Items from a data source ▸
□ □ □ □

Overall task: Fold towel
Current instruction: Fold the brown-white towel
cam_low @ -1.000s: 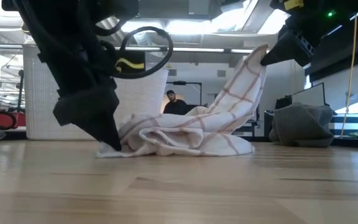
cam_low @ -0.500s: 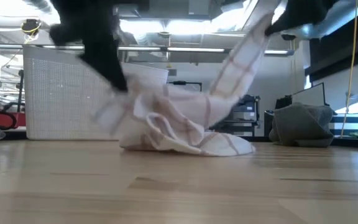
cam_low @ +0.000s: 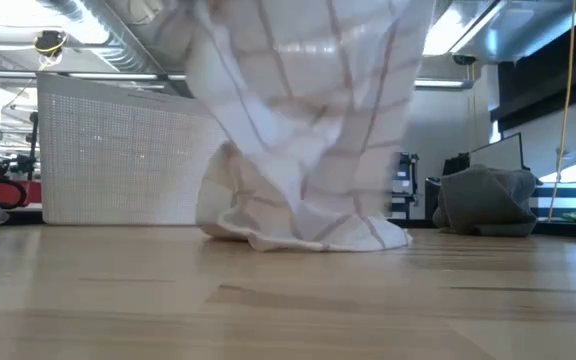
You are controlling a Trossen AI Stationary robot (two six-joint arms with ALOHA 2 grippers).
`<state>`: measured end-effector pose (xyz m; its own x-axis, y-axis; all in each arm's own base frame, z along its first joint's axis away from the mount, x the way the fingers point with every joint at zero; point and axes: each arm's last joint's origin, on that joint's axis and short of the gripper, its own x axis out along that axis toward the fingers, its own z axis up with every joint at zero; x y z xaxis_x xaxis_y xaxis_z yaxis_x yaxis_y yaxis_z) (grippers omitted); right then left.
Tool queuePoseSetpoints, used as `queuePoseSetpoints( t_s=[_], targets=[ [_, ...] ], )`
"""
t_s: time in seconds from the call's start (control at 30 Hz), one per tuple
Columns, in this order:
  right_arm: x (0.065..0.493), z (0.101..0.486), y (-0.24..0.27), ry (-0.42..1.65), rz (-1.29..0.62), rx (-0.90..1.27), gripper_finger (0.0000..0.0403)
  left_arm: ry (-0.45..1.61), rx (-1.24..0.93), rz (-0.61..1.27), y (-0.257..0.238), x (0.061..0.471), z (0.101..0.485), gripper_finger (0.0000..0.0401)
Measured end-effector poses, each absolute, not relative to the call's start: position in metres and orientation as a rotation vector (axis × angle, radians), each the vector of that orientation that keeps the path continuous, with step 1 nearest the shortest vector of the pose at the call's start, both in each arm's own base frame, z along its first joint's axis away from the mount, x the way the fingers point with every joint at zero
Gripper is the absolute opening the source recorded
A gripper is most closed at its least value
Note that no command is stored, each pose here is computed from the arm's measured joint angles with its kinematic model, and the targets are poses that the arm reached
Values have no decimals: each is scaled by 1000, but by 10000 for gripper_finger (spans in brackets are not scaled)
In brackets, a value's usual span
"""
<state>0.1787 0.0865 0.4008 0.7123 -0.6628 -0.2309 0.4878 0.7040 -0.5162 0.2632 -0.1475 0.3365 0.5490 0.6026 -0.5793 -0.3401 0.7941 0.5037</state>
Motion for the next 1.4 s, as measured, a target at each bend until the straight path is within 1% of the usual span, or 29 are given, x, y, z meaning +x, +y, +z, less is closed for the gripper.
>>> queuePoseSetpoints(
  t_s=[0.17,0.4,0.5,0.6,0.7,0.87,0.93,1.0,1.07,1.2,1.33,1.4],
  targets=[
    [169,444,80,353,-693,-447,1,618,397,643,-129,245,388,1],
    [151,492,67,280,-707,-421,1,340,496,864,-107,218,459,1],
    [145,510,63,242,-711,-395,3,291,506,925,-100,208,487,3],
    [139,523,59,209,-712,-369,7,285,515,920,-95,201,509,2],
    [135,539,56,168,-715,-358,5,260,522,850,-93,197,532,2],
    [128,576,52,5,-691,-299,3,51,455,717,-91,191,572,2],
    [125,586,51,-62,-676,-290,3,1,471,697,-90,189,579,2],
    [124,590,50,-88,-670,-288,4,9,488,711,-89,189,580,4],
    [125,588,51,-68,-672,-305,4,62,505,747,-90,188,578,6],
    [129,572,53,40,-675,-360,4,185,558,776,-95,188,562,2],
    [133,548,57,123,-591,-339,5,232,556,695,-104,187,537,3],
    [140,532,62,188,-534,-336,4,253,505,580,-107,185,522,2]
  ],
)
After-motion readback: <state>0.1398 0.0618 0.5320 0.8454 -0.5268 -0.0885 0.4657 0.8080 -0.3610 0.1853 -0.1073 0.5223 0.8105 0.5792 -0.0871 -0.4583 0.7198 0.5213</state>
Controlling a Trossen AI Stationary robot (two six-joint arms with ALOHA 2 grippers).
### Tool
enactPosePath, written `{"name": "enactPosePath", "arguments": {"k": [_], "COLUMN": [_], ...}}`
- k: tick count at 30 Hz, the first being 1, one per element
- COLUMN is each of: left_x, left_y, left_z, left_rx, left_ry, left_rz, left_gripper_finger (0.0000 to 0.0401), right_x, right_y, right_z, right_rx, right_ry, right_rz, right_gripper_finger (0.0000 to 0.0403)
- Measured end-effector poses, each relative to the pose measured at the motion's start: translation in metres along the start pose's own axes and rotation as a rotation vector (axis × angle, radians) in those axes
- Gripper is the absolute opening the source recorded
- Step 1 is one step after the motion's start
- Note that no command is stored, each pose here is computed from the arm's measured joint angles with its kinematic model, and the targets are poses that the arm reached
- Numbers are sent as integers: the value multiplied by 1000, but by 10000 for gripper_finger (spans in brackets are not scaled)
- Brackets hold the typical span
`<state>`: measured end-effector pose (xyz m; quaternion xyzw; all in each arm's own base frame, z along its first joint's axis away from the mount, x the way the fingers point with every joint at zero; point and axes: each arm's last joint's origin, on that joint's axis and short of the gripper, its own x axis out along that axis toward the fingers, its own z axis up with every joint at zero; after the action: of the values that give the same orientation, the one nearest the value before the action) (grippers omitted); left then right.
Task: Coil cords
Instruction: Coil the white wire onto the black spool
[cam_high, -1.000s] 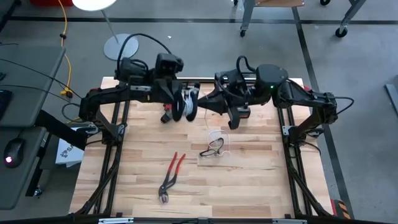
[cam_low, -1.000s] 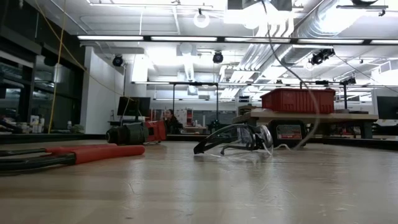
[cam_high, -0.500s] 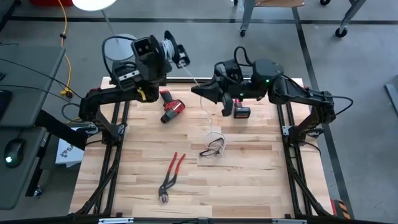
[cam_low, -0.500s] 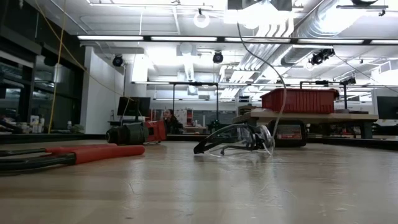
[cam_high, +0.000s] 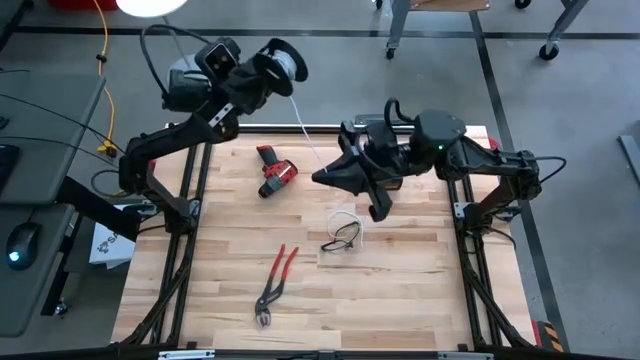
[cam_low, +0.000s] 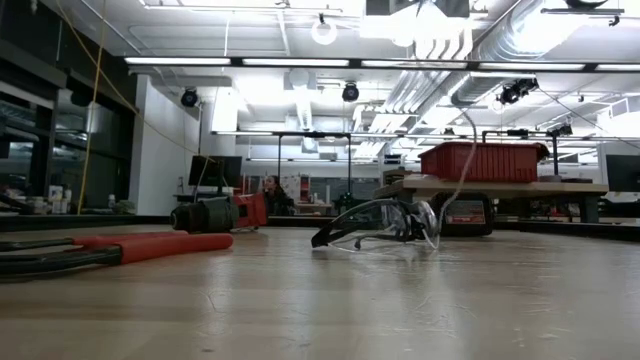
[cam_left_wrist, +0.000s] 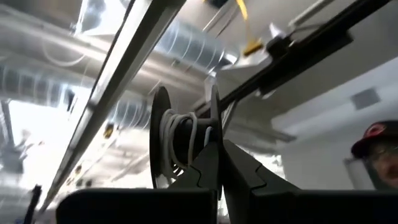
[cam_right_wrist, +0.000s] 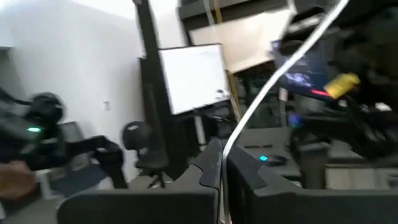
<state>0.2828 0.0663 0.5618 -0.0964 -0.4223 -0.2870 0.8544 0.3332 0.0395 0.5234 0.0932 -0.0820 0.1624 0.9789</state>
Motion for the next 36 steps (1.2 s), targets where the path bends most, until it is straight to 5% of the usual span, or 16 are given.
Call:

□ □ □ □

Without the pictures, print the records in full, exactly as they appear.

Overall task: Fold towel
Current instruction: Fold the brown-white towel
cam_low @ -1.000s: 
cam_low @ -0.500s: 
cam_low @ +0.000s: 
You are controlling a Trossen AI Stationary robot (two six-joint arms with ALOHA 2 grippers).
`<state>`: measured end-effector pose (xyz m; its own x-axis, y-axis; all in each arm's own base frame, z along its first joint's axis away from the mount, x the way the fingers point with every joint at zero; point and axes: each arm's last joint's origin, on that joint's axis and short of the gripper, its own x axis out along that axis toward the fingers, its own z axis up with every joint at zero; x y z xaxis_x xaxis_y xaxis_z yaxis_x yaxis_y yaxis_z) (grippers omitted); right then left.
Tool queuePoseSetpoints, used as `queuePoseSetpoints( t_s=[_], targets=[ [_, ...] ], )`
"""
t_s: time in seconds from the call's start (control at 30 Hz), one per tuple
Columns, in this order:
  right_arm: x (0.065..0.493), z (0.101..0.486), y (-0.24..0.27), ry (-0.42..1.65), rz (-1.29..0.62), rx (-0.90..1.27), gripper_finger (0.0000..0.0403)
  left_arm: ry (-0.45..1.61), rx (-1.24..0.93), rz (-0.61..1.27), y (-0.257..0.238), x (0.061..0.471), z (0.101..0.485), gripper_finger (0.0000..0.0401)
Measured end-effector poses, each absolute, not relative to the call's start: position in metres and orientation as a rotation vector (axis × angle, radians), each the vector of that orientation that keeps the path continuous, with step 1 nearest the shortest vector of the pose at the call's start, both in each arm's own base frame, z along its first joint's axis away from the mount, x the way the fingers point with every joint at zero
Gripper is the absolute opening the source recorded
A gripper is most closed at its least value
Note that no command is stored, each pose here is computed from the arm's measured joint angles with its kinematic model, and the targets are poses that the arm reached
Values have no decimals: each is scaled by 1000, but by 10000 for gripper_finger (spans in brackets are not scaled)
In brackets, a value's usual span
"""
<state>0.1787 0.0865 0.4008 0.7123 -0.6628 -0.2309 0.4878 0.7040 -0.5162 0.2632 -0.1475 0.3365 0.5490 0.6026 -0.5793 -0.3401 0.7941 0.5037</state>
Motion for the next 1.4 s, as measured, a target at each bend until the straight path is within 1% of the usual span, or 29 are given, x, y, z meaning +x, +y, +z, less is closed for the gripper.
>>> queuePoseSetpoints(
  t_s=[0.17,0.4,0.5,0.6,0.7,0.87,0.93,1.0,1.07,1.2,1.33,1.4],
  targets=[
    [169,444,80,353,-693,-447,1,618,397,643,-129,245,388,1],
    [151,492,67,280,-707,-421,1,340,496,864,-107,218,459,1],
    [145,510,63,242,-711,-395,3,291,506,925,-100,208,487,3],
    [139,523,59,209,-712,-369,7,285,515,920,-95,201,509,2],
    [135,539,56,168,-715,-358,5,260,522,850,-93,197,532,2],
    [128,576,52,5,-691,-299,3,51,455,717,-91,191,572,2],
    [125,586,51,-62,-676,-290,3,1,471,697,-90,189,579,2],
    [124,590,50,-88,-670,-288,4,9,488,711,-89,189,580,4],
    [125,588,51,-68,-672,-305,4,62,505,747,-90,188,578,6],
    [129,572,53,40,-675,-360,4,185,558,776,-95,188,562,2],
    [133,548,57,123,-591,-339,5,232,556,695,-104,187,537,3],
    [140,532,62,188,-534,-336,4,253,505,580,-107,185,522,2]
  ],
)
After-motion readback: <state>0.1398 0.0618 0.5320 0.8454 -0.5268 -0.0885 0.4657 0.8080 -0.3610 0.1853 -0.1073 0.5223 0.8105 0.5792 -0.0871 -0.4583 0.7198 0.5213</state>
Controlling a Trossen AI Stationary robot (two six-joint arms with ALOHA 2 grippers).
### Tool
enactPosePath, written `{"name": "enactPosePath", "arguments": {"k": [_], "COLUMN": [_], ...}}`
- k: tick count at 30 Hz, the first being 1, one per element
- COLUMN is each of: left_x, left_y, left_z, left_rx, left_ry, left_rz, left_gripper_finger (0.0000 to 0.0401), right_x, right_y, right_z, right_rx, right_ry, right_rz, right_gripper_finger (0.0000 to 0.0403)
- Measured end-effector poses, each relative to the pose measured at the motion's start: translation in metres along the start pose's own axes and rotation as a rotation vector (axis × angle, radians) in those axes
- Gripper is the absolute opening the source recorded
- Step 1 is one step after the motion's start
- Note that no command is stored, each pose here is computed from the arm's measured joint angles with its kinematic model, and the targets are poses that the arm reached
- Numbers are sent as integers: the value multiplied by 1000, but by 10000 for gripper_finger (spans in brackets are not scaled)
- Brackets hold the typical span
`<state>`: measured end-effector pose (xyz m; quaternion xyzw; all in each arm's own base frame, z along its first joint's axis away from the mount, x the way the fingers point with every joint at zero; point and axes: each arm's last joint's origin, on that joint's axis and short of the gripper, its own x axis out along that axis toward the fingers, its own z axis up with every joint at zero; after the action: of the values that give the same orientation, the one nearest the value before the action) (grippers omitted); left then right.
Task: Coil cords
Instruction: Coil the white wire onto the black spool
[cam_high, -1.000s] 
[cam_low, -1.000s] 
[cam_high, -0.500s] 
[cam_low, -0.500s] 
[cam_high, +0.000s] 
[cam_low, +0.000s] 
[cam_left_wrist, +0.000s] 
[cam_right_wrist, +0.000s] 
<state>0.2828 0.0663 0.5618 -0.0964 -0.4223 -0.2870 0.8544 0.3332 0.0395 0.5234 0.0932 -0.0820 0.1624 0.9789</state>
Motion for the next 36 steps (1.2 s), targets where the path bends most, until it is straight to 5% of the usual span, or 16 are given.
Call:

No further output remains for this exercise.